*** Opening Material provided ***

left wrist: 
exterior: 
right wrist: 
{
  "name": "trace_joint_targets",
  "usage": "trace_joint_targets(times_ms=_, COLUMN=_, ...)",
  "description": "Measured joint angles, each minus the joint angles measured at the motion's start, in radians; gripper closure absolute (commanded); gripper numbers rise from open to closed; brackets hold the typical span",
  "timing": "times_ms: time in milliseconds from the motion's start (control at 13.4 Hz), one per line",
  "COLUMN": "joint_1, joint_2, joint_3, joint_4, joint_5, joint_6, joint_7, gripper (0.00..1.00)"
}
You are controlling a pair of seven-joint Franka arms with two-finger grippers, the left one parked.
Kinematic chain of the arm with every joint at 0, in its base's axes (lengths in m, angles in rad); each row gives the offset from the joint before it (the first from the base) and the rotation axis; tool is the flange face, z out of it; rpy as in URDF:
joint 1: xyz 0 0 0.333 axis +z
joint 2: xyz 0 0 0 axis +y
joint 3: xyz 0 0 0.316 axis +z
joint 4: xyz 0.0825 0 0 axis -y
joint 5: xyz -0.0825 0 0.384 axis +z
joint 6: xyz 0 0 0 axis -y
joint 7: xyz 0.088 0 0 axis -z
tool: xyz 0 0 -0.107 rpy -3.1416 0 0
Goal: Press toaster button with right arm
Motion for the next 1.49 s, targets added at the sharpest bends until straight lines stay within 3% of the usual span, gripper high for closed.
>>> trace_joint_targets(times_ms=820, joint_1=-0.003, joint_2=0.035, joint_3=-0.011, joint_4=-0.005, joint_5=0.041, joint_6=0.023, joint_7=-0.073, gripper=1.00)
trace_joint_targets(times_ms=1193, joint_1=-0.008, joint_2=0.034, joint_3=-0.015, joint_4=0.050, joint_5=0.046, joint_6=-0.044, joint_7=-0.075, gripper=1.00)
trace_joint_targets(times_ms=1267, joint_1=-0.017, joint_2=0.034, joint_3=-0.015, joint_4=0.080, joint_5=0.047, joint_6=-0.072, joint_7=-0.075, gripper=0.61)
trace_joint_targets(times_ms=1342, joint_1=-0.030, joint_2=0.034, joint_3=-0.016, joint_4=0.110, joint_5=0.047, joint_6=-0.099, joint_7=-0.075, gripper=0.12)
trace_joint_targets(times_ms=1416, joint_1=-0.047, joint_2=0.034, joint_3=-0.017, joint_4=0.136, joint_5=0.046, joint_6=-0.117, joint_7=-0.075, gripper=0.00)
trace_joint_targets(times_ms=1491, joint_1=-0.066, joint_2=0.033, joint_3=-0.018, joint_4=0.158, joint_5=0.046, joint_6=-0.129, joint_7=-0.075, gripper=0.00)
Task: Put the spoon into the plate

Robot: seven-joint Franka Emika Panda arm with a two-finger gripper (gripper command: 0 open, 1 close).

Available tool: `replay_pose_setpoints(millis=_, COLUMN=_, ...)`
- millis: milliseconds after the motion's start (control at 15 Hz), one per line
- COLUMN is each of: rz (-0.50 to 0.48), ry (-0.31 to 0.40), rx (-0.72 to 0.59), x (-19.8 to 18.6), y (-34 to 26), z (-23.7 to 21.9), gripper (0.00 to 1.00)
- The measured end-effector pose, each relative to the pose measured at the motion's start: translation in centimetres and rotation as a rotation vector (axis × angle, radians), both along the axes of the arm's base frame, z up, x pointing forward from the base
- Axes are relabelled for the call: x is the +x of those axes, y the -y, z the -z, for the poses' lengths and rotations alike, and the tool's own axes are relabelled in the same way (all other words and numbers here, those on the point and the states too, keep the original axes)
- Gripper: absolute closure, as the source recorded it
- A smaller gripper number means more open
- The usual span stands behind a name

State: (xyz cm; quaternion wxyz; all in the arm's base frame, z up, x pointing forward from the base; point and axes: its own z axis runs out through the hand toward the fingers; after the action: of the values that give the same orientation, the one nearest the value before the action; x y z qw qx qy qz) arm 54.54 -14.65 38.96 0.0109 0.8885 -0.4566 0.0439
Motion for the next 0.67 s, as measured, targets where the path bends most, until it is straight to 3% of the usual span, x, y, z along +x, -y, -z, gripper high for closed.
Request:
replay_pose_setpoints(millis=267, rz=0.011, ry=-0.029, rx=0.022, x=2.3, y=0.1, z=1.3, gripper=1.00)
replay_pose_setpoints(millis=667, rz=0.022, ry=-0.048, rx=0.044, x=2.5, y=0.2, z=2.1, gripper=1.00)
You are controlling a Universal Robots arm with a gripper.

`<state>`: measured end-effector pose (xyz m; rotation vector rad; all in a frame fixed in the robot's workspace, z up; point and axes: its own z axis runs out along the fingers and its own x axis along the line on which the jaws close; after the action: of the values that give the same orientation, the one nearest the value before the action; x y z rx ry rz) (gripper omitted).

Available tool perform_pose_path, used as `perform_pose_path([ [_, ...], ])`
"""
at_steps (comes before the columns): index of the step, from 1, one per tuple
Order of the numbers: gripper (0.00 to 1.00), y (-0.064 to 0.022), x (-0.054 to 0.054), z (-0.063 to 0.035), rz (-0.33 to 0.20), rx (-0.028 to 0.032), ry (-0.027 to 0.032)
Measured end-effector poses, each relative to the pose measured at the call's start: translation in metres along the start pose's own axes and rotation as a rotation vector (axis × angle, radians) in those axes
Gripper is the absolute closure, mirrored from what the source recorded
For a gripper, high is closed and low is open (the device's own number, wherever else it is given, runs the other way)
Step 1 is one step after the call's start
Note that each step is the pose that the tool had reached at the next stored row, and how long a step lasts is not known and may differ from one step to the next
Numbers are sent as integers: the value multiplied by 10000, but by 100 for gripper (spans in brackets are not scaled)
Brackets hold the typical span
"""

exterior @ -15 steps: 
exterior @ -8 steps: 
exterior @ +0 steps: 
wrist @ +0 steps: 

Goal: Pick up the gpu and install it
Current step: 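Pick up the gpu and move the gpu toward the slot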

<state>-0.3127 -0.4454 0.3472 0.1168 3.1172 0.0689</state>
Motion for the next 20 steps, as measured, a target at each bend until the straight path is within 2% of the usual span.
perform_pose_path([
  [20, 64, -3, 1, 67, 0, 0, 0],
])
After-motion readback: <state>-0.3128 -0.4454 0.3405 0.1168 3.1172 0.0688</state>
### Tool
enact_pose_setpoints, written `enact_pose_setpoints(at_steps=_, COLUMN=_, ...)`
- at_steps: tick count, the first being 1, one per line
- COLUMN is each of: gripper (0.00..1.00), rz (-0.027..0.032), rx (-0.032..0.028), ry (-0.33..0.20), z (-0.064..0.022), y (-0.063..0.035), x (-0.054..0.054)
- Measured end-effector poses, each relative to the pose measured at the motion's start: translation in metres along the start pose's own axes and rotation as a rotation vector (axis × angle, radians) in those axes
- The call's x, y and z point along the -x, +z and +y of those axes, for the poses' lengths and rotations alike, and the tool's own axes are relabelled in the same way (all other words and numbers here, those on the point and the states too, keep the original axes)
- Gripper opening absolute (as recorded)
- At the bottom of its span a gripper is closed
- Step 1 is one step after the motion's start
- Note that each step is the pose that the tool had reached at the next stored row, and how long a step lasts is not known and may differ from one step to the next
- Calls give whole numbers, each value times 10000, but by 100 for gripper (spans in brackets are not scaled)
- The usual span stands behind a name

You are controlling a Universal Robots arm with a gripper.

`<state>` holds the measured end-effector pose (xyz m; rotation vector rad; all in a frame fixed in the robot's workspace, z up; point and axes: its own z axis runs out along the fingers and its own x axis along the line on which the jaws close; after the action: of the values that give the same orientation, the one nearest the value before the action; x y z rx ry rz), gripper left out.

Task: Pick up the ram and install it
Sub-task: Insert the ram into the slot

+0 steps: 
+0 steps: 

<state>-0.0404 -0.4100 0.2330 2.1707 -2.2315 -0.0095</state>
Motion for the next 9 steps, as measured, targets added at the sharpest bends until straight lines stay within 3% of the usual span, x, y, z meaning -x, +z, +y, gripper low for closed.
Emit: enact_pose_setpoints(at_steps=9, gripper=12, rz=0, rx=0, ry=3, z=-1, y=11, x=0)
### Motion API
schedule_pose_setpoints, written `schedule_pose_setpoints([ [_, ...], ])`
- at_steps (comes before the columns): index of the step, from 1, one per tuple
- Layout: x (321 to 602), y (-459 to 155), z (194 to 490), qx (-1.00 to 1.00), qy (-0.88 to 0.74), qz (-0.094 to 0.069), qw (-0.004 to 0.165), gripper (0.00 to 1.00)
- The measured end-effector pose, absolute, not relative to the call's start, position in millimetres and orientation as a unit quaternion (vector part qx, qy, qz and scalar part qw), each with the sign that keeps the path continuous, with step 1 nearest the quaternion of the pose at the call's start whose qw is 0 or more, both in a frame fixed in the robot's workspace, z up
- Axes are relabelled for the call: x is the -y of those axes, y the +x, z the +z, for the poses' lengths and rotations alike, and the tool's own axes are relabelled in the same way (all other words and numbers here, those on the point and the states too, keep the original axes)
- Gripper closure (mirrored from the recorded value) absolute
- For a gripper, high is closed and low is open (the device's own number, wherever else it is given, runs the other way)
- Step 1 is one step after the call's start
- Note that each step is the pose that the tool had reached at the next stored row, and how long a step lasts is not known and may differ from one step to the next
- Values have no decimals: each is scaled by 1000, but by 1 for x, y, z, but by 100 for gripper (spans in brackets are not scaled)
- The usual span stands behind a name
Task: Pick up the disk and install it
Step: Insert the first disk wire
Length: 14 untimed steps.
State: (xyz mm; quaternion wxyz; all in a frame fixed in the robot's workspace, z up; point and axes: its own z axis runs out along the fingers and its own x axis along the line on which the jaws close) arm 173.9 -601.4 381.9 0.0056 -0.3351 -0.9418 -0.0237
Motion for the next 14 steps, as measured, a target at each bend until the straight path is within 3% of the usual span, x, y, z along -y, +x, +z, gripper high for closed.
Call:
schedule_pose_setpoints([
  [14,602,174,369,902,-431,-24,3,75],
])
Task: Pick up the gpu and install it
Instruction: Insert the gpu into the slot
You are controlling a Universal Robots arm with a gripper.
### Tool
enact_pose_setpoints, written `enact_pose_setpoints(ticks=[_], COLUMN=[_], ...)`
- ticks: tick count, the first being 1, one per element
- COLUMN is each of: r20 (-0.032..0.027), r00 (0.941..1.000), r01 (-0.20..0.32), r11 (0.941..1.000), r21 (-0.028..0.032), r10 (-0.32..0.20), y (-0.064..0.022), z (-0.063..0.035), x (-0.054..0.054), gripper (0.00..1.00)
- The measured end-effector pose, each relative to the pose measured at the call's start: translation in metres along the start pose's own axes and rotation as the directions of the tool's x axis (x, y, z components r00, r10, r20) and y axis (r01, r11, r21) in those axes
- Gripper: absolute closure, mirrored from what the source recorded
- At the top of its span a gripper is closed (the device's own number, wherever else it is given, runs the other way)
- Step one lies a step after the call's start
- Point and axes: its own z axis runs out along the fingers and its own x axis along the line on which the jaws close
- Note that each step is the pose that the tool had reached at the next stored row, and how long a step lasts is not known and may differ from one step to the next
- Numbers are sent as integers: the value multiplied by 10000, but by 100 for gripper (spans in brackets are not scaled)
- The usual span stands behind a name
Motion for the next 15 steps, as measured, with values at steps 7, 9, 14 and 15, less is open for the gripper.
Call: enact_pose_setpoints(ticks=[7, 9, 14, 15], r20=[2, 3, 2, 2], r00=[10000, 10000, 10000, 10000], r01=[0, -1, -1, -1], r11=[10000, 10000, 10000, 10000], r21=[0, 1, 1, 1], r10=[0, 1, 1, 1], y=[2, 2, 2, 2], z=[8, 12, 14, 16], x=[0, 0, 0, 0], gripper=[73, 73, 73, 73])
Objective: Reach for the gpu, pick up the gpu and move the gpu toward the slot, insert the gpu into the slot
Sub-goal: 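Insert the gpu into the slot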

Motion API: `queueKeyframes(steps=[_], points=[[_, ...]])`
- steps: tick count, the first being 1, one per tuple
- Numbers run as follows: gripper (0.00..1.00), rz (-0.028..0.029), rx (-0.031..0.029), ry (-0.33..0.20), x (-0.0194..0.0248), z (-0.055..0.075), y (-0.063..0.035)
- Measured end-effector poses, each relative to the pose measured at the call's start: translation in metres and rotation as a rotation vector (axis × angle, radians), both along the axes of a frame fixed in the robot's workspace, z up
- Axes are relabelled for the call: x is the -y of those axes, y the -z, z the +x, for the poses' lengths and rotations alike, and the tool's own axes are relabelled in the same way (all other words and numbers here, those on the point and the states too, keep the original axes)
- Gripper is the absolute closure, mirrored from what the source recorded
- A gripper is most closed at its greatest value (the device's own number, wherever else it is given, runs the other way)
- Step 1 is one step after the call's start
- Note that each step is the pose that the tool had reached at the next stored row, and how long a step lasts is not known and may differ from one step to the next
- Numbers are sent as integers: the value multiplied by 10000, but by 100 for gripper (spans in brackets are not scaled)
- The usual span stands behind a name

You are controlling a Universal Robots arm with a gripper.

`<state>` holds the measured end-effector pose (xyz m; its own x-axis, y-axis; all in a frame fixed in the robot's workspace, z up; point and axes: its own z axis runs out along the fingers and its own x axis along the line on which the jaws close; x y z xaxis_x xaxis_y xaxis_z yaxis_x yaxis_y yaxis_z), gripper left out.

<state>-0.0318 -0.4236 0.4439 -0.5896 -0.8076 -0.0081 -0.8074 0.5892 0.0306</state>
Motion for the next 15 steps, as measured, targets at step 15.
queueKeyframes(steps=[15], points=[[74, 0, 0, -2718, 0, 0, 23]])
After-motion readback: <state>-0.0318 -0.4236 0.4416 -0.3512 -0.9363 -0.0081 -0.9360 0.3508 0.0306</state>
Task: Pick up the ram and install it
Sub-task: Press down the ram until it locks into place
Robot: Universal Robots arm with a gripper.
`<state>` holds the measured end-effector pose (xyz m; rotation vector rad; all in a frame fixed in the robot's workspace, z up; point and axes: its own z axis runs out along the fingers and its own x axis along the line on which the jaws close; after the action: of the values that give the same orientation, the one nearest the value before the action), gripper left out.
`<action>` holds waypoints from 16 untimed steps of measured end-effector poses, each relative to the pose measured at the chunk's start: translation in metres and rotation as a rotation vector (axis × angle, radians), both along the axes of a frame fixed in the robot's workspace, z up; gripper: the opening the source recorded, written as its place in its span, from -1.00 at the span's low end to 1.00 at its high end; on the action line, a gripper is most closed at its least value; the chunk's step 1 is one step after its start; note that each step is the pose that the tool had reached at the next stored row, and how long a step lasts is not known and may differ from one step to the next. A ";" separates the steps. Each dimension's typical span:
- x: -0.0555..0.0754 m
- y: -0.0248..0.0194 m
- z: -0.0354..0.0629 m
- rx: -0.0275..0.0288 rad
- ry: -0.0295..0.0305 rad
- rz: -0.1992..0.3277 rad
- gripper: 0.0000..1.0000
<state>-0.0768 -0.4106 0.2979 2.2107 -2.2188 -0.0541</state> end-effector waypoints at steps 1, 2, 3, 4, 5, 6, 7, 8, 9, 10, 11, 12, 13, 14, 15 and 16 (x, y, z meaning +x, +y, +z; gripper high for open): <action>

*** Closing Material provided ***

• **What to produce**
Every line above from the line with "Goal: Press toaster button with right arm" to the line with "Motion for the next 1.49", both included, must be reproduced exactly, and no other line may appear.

• **Reply to the task**
Goal: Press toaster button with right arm
Motion for the next 1.49 s, targets added at the sharpest bends until straight lines stay within 3% of the usual span, gripper high for closed.

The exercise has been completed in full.